Hinweis der Redaktion

  1. Apache Spark and Apache HBase are an ideal combination for low-latency processing, storage, and serving of entity data. Combining both distributed in-memory processing and non-relational storage enables new near-real-time enrichment use cases and improves the performance of existing workflows. In this talk, we will first describe batch in-memory applications that need to process HBase tables.

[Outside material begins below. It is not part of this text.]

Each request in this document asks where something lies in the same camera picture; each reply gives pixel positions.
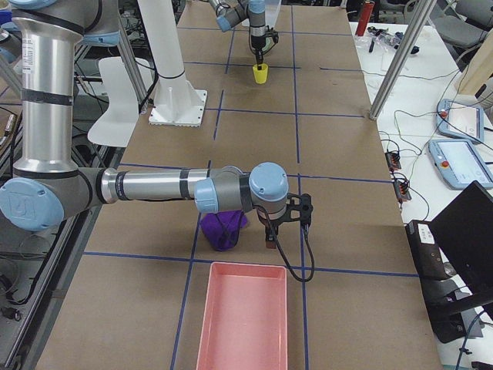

You'll learn about the importance of data locality between Spark and HBase table data and the impact on performance. Next, we'll look at Spark Streaming applications that leverage HBase for storing state. The ability to update streaming state by key and/or windows enables an array of applications such as near real-time fraud detection. We will conclude with a discussion on current open challenges and future work.